Mientras a las mujeres se les asigna el papel de figuras abnegadas y emocionales, a los hombres se les coloca como protectores y proveedores, reproduciendo relaciones asimétricas.
Las consecuencias de idealizar el amor
Idealizar el amor puede llevar a normalizar dinámicas dañinas. Dependencia emocional, sacrificio excesivo o control disfrazado de cuidado son algunos de los efectos de un modelo que convierte las relaciones tóxicas en algo aceptable.
La filósofa Simone de Beauvoir advertía que el amor solo puede ser una fuente de vida cuando nace desde la fortaleza y no desde la debilidad, subrayando el riesgo de construir vínculos desde la desigualdad.

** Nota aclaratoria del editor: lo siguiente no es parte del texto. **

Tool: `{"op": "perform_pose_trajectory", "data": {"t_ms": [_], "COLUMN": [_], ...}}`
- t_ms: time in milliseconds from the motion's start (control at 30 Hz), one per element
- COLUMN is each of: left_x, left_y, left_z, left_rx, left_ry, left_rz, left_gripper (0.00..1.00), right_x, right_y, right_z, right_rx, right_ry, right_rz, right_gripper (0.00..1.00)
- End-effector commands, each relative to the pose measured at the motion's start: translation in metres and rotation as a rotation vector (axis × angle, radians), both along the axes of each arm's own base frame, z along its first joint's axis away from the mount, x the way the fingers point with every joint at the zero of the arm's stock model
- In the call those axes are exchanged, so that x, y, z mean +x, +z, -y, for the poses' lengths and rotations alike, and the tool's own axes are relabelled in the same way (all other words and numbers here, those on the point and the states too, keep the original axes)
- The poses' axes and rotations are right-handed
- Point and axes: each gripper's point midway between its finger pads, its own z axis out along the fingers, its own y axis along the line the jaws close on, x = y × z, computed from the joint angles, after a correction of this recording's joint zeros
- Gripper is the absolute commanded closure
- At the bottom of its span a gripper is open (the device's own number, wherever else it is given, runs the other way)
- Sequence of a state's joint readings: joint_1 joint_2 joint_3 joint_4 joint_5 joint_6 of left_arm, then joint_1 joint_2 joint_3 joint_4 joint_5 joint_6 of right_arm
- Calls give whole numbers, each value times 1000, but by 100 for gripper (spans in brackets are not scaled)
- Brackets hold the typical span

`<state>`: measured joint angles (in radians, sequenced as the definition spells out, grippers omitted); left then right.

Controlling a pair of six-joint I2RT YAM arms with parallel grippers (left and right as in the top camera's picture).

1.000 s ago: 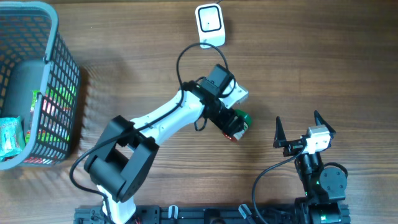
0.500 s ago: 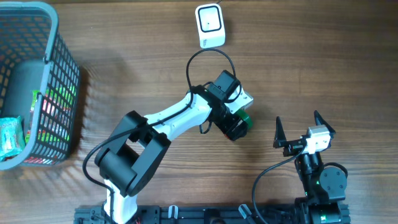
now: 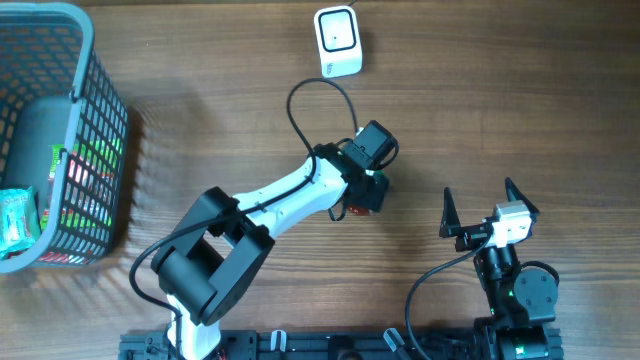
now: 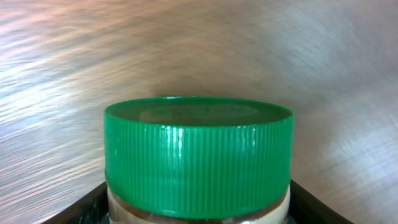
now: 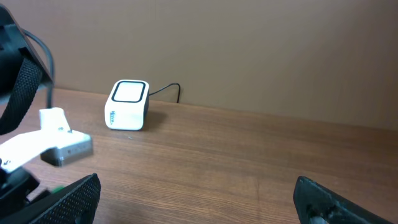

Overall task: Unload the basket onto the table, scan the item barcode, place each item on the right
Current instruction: 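Carry the jar toward the scanner and set it on the table, then reach the left gripper into the basket and grasp the green snack bag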

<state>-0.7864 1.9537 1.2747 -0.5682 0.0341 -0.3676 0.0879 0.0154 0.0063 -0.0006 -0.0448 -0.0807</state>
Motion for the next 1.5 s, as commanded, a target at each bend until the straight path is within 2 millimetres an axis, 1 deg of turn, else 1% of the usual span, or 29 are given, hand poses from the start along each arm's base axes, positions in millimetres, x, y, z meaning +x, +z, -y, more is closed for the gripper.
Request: {"op": "perform_pose_trajectory", "data": {"t_ms": [0, 67, 133, 200, 233, 267, 300, 400, 500, 533, 567, 633, 667, 733, 767, 800, 833, 867, 900, 933, 1000, 1033, 1067, 1133, 1167, 1267, 1300, 1367, 1467], "left_x": [20, 30, 27, 23, 23, 21, 21, 23, 25, 27, 31, 41, 45, 52, 56, 58, 61, 65, 71, 75, 77, 75, 71, 57, 50, 33, 29, 28, 30], "left_y": [0, 5, 5, 4, 4, 4, 4, 7, 20, 30, 45, 82, 106, 162, 199, 220, 248, 283, 314, 342, 371, 384, 390, 392, 389, 371, 357, 332, 279], "left_z": [-37, -51, -46, -43, -42, -41, -41, -41, -39, -38, -38, -37, -39, -52, -65, -75, -90, -118, -151, -191, -246, -286, -320, -398, -427, -494, -518, -542, -571], "left_rx": [119, 157, 143, 145, 146, 148, 153, 187, 174, 163, 141, 83, 58, 8, -15, -22, -23, -10, 19, 57, 107, 149, 190, 282, 316, 347, 346, 309, 235], "left_ry": [337, 478, 466, 453, 447, 439, 431, 317, 276, 259, 246, 228, 219, 235, 243, 243, 243, 263, 314, 400, 516, 595, 669, 867, 942, 1133, 1201, 1237, 1267], "left_rz": [106, 181, 175, 172, 172, 172, 172, 192, 218, 235, 261, 319, 351, 415, 461, 490, 532, 590, 650, 708, 771, 802, 817, 809, 790, 721, 676, 595, 433], "left_gripper": [34, 35, 34, 29, 22, 4, 0, 0, 0, 0, 0, 0, 0, 0, 0, 1, 4, 4, 3, 3, 0, 1, 0, 0, 0, 0, 0, 0, 0], "right_x": [0, 0, 0, 0, 0, 0, 0, 0, 0, 0, 0, 0, 0, 0, 0, 0, 0, 0, 0, 0, 0, 0, 0, 0, 0, 0, 0, 0, 0], "right_y": [1, 1, 1, 1, 1, 1, 1, 1, 1, 1, 1, 1, 1, 1, 1, 1, 1, 1, 1, 1, 1, 1, 1, 1, 1, 1, 1, 1, 1], "right_z": [-1, -1, -1, -1, 0, -1, 0, -1, -1, 0, -1, 0, 0, -1, -1, -1, -1, -1, 0, -1, 0, -1, -1, 0, 0, -1, 0, -1, 0], "right_rx": [-5, -5, -5, -5, -4, -5, -5, -5, -4, -5, -4, -5, -5, -5, -4, -5, -5, -4, -5, -5, -5, -5, -5, -5, -4, -5, -5, -5, -5], "right_ry": [5, 5, 5, 5, 5, 5, 5, 5, 5, 5, 5, 5, 5, 5, 5, 5, 5, 5, 5, 5, 5, 5, 5, 5, 5, 5, 5, 5, 5], "right_rz": [8, 8, 8, 8, 8, 8, 8, 8, 8, 8, 8, 8, 8, 8, 8, 8, 8, 8, 8, 8, 8, 8, 8, 8, 8, 8, 8, 8, 8], "right_gripper": [0, 0, 0, 0, 0, 0, 0, 0, 0, 0, 0, 0, 0, 0, 0, 0, 0, 0, 0, 0, 0, 1, 0, 0, 0, 0, 0, 0, 0]}}
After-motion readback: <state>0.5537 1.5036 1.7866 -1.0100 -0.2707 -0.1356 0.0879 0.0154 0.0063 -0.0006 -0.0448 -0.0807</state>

Nuevas formas de amar: vínculos más libres e igualitarios
En los últimos años, movimientos como el feminismo han cuestionado el modelo tradicional, abriendo paso a nuevas formas de relacionarse: vínculos abiertos, poliamorosos o sin etiquetas, centrados en la autonomía, el respeto y la equidad.
El desafío actual es construir relaciones basadas en la confianza y la igualdad, sin imposiciones culturales que perpetúen desigualdades.
Este 14 de febrero puede ser más que una celebración: también puede ser un momento para repensar cómo amamos y qué tipo de vínculos queremos construir.